The second policy issue raised by these developments is the effect of these hundreds of deaths on us all, not only those directly concerned. The fact that these people lack the proper documents for entry is easily represented in policy and media circles as exempting us from any responsibility as societies for these deaths. The lack of proper documents somehow seems to make these deaths less human and reduce whatever might be our responsibility contributing to these deaths.

I want to argue the direction we are taking in our immigration policies towards greater police and military control and growing disregard for international human rights codes, as well as our own civil liberties laws, is promoting illegal trafficking and weakening our rule of law and thereby our democracies. These policies are adding to an already growing mix of what I would describe as negative incentives, or incentives with negative outcomes for significant sectors of our societies. Illegal trafficking and the deaths of men, women and children who are not criminals, and who die on our "soil" eventually touches the fabric of our societies. In the long run it will affect us all. Yes, the central victims are the men and women who are trafficked and especially those who die. We would be foolish to think we can allow these abuses and deaths to happen in the name of maintaining control, and remain untouched. The growth in illegal trafficking and the sharpening of extreme anti-immigrant politics willing to sacrifice some civil liberties in the name of control are indications of this broader negative effect.
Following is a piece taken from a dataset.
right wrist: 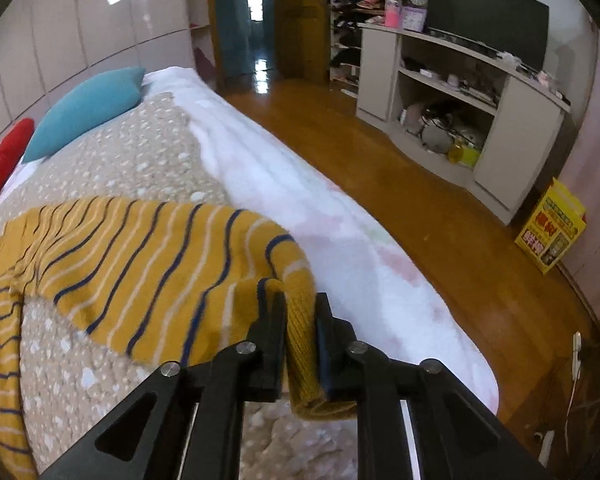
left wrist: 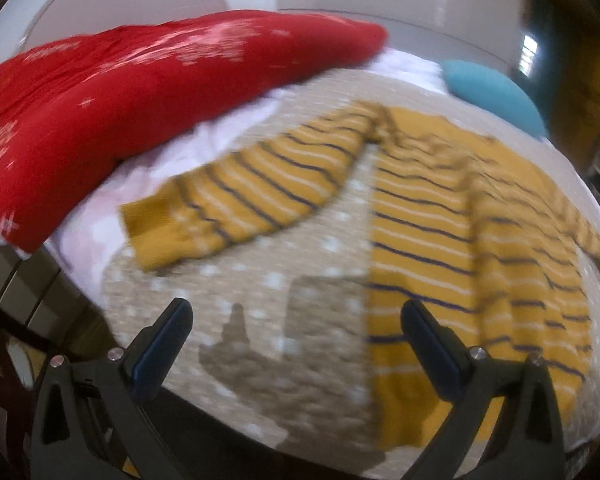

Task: Fold small clothes
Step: 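Grasp the sweater sleeve cuff with the right gripper, then carry the held sleeve across the sweater body and release it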

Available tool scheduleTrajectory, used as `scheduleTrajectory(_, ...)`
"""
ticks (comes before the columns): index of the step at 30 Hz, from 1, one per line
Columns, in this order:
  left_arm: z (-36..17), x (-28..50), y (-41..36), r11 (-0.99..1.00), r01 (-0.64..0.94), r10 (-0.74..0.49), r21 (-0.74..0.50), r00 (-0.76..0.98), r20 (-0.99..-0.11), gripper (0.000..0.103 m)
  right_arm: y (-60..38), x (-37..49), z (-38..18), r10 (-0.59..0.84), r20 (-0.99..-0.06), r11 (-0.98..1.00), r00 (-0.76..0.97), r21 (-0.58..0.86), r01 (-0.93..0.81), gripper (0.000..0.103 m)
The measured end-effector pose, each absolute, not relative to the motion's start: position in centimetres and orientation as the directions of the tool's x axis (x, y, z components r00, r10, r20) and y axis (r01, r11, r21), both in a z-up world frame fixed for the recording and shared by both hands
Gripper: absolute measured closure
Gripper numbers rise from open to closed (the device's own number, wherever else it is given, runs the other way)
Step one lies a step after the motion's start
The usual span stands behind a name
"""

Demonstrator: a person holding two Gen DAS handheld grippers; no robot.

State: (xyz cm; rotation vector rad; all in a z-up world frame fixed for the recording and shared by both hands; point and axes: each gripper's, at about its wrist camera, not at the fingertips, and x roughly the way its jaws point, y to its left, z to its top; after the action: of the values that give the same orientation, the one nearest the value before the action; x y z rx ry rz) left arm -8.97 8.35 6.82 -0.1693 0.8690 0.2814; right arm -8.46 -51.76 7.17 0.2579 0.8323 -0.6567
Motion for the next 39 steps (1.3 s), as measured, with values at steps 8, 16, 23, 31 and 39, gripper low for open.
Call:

INTERCONNECTED FORMS OF VIOLENCE

Part of the challenge is to recognize the interconnectedness of forms of violence that we do not always recognize as being connected or for that matter, as being forms of violence. The sharp growth of government debt, poverty, unemployment, as well as the closing of traditional economic sectors in the global south, partly due to neoliberal economic globalization, has created new migrations and fed an exploding illegal trade in people. We now have growing evidence that International Monetary Fund (IMF) policy has sharpened these conditions even as it has brought great prosperity to about 20% of residents in many countries in the global south.1

Our governments, by supporting IMF policies, are partly contributing to conditions that will stimulate emigration and illegal trafficking in people. Further, as the rich economies become richer, partly because of these same IMF policies, they also become more desirable destinations. This in turn creates a source of hard currency for the governments of the sending countries, which often face mounting debt and declines in national revenues as neo-liberal globalization weakens and destroys national economic sectors. Thus these governments are not interested particularly in regulating emigration either. Finally, as these same policies have also raised inequality and unemployment inside the rich economies, the disadvantaged have become radicalized, often taking on extreme right wing politics.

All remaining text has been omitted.